/---

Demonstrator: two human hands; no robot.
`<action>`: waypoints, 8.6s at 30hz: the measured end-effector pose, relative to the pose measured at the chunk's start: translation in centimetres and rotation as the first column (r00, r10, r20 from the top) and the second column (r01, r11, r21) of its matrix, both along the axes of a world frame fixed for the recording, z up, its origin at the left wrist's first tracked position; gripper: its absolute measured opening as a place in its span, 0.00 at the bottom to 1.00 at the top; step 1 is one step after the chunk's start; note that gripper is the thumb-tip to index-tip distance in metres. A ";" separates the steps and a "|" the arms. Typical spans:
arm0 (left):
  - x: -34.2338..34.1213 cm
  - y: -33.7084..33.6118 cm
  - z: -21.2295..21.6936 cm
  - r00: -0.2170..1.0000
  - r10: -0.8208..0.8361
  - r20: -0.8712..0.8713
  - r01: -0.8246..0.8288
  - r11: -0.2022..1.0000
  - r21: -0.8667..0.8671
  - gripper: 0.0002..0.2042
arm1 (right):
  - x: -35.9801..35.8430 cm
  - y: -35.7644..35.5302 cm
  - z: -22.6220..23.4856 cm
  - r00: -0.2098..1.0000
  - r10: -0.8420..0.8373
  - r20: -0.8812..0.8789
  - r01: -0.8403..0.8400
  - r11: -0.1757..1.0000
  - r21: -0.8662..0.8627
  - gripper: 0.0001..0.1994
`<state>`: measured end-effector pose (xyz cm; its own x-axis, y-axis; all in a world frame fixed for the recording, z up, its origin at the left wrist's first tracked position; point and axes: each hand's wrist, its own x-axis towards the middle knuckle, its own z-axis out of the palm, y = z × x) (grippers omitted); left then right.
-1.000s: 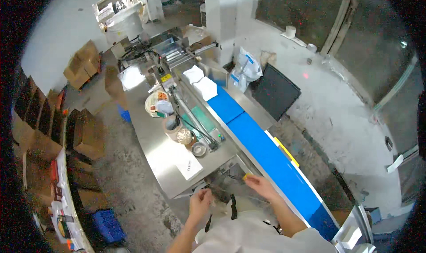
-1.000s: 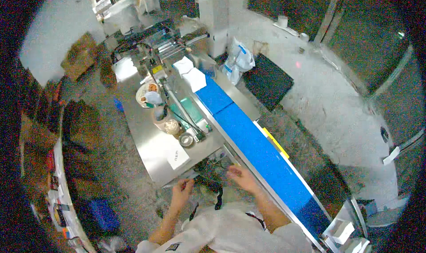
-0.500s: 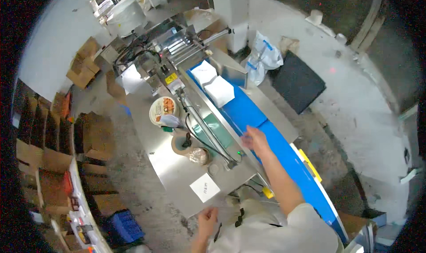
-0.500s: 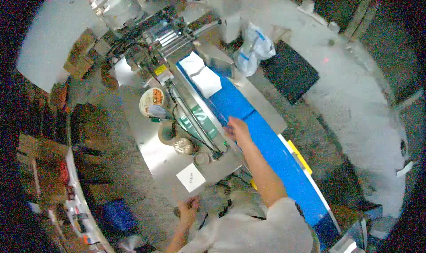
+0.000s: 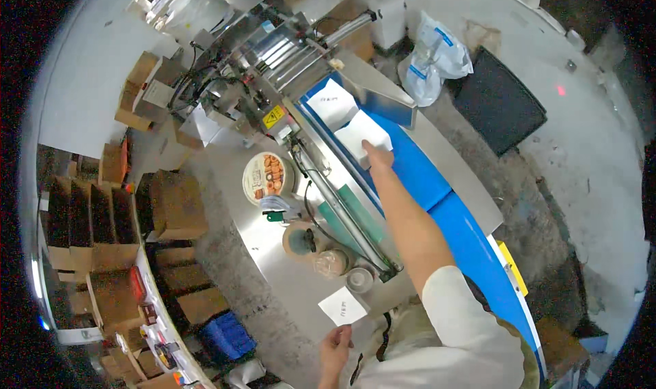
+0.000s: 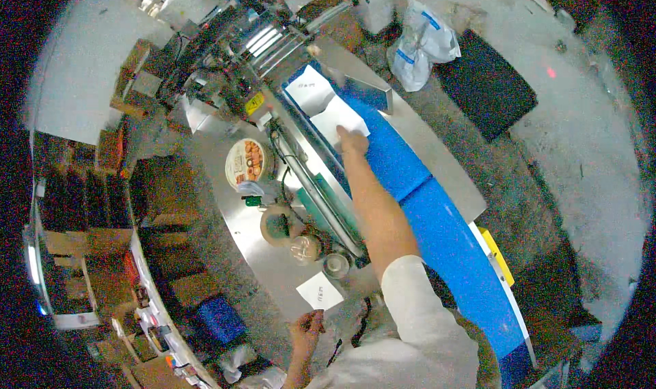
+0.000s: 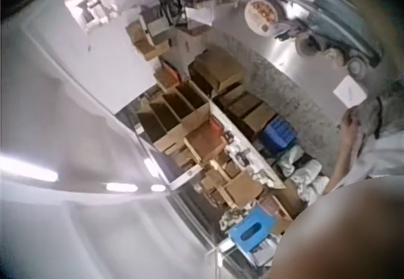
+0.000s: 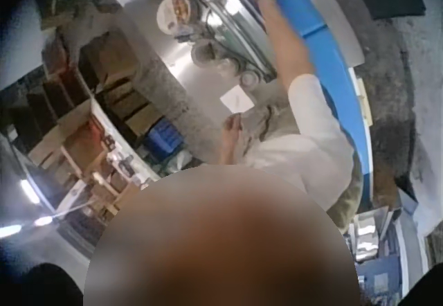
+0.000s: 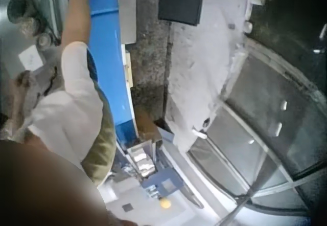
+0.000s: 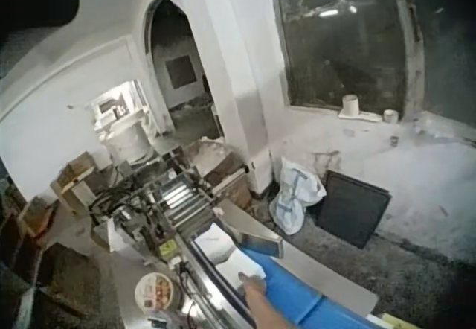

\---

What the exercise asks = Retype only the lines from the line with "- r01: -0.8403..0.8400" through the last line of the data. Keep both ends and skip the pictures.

Answer to this problem =
  - r01: -0.8403..0.8400
  - r11: -0.1757..1.0000
  - r21: -0.8662..0.8627
  - gripper: 0.0001..0.1994
`<state>`: measured end-effector pose (xyz cm; its own x-axis, y-axis; all in a world frame fixed for the recording, z up, its origin at the left wrist's first tracked position; point and axes: each hand's wrist, its own x-axis towards the middle knuckle, its own z-axis out of the palm, y = z × x) (grippers omitted); left then right.
-1.000s: 
-1.000s: 
-0.500s: 
-0.500s: 
+0.000s: 
+0.000s: 
+0.000s: 
+0.000s: 
+0.000s: 
+0.000s: 

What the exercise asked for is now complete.